Intel Register Software Defines Core Proprietary to Improve Single-Enforcement Efficiency by Combining Virtual Core

Tech     7:49am, 5 September 2025

Intel, a large processor manufacturer, recently obtained the "Software Defined Supercore" (SDC). The concept is that software combines multiple cores to form a virtual and ultra-wide "supercore".

According to

Tom’s Hardware, the new technology goal is to provide specific applications with sufficient workload to significantly improve performance performance in single execution. If this technology can be successfully achieved, Intel's central processor (CPU) is expected to provide better single execution performance in selected applications. However, at present, this is just a patent, and it is still unknown whether it will be used in the future.

Intel SDC aims to operate in concert, combining two or more physical CPU cores, such as a single high-performance virtual core. The mechanism is to split a single execution instruction into independent blocks, and the core of different entities is parallel to the calculation. In order to ensure that the original execution sequence of the program is not affected, the system will use dedicated synchronization and data transfer instructions to coordinate. This design maximizes the number of instructions per cycle (IPC) with a minimum of extra operations. Compared to traditional ways of improving performance, such as increasing temporal speed, or building large, single cores, SDC has its own unique advantages. Because building a large core may result in a significant increase in power consumption while increasing transistor production budgets, SDC provides an alternative to further improve single execution performance without sacrificing these resources.

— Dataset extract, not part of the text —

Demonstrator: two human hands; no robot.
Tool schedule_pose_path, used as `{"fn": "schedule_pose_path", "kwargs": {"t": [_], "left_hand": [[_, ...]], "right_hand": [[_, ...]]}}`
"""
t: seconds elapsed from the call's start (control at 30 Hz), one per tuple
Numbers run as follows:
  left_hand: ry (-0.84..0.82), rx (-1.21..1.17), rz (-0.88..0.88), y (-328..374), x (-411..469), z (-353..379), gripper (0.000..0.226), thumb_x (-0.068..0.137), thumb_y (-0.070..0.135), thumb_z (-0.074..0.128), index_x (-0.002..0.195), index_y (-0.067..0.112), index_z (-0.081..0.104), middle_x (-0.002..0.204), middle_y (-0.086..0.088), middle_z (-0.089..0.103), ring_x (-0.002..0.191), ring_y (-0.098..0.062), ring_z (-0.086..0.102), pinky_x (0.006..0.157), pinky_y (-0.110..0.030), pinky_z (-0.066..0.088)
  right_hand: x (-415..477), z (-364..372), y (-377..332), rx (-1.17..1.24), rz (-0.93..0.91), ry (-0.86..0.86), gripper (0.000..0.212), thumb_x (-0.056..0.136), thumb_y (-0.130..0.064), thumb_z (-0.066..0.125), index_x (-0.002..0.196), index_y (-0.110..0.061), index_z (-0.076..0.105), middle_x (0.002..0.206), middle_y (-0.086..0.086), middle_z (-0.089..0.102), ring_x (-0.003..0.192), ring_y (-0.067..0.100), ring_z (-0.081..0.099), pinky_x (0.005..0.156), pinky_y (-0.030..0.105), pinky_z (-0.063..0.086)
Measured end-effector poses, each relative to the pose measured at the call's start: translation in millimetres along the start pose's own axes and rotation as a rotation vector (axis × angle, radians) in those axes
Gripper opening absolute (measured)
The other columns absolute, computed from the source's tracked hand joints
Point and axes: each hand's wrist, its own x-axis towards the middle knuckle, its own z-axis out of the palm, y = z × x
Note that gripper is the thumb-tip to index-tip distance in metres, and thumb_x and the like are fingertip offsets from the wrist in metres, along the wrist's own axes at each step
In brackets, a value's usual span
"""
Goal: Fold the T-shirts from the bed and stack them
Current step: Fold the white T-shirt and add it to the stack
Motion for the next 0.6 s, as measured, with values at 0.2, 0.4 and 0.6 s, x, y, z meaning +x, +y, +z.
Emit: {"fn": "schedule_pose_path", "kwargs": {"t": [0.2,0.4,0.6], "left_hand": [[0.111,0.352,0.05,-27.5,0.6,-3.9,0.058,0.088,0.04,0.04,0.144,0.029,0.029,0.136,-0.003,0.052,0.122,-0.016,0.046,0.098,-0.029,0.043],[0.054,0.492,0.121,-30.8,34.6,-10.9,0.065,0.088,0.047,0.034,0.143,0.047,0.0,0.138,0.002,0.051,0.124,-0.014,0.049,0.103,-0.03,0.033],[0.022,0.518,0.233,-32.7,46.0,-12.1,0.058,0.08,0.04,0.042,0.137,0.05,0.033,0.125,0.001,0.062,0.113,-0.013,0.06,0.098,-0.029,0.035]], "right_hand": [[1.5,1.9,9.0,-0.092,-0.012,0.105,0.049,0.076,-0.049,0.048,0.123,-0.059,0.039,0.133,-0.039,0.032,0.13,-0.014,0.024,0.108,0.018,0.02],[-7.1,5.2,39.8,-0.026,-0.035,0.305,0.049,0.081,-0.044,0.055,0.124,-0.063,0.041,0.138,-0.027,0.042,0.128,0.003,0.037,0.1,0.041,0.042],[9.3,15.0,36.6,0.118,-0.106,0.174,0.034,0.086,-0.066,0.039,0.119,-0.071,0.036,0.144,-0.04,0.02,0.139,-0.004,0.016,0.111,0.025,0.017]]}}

Modern x86 CPU cores can generally decode 4 to 6 instructions, and after these instructions are decoded into micro-ops, 8 to 9 micro-ops will be performed every cycle, thereby achieving the highest IPC performance of this type of processor. However, in contrast to this, Apple's customized Arm architecture high-performance cores (such as Firestorm, Avalanche, Everest) can decode more than eight instructions per cycle and execute more than ten instructions. This is also why Apple processors usually show a better performance than similar Arm chips in terms of single execution performance and power consumption.

Although it is feasible to build an 8-way x86 CPU core that decodes, issues and recycles up to 8 instructions per cycle every time, it has not been realized in actual applications. The main bottlenecks are complex in the front-end design and the significant reduction in performance improvement in power consumption and chip surface cost. In fact, even the most advanced x86 CPUs currently perform general working computing, they can usually only maintain two to three or four continuous IPCs depending on the software. In this regard, Intel SDC proposed an innovative strategy that matches two or more units in a suitable situation, works together to form a large core, instead of the difficulty of directly building an eight-way x86 CPU core.

Hardware layer, each SDC-enabled system core is integrated into a dedicated small hardware module, responsible for managing the coordination of core synchronization, storage memory transmission and memory sorting. These modules use a reserved memory area called the wormhole address space, which coordinates live-in/live-out data and synchronous operations. This ensures that instructions from different cores can be recycled in the correct program sequence. At the same time, it supports in-order and out-of-order cores, and only minimum modification is required for the existing execution engine, and the chip surface can be designed with tighter design.

Software layer, the system will use technologies such as real-time translator (JIT compiler), static translator or binary instrumentation to cut the single execution program into different program segments. These sections are assigned to different cores for execution. At the same time, the system will inject special instructions to control program flow, store memory transmission and synchronous behavior to ensure that the hardware can maintain execution integrity. The operation system (OS) plays a key role and will dynamically determine when to move the execution into or out of hypercore mode according to execution time conditions to achieve the best balance between performance and core availability.

Although Intel's patent document does not provide performance improvement estimates, it implies that the combined performance of the two small cores is expected to approach a large core performance for a specific application scenario. If you can successfully move from patent to commercialization, you can bring significant performance improvements to single-operation applications, especially computing that can make full use of SDC design advantages. However, SDC is still in the patent stage, and its development and application are worthy of attention.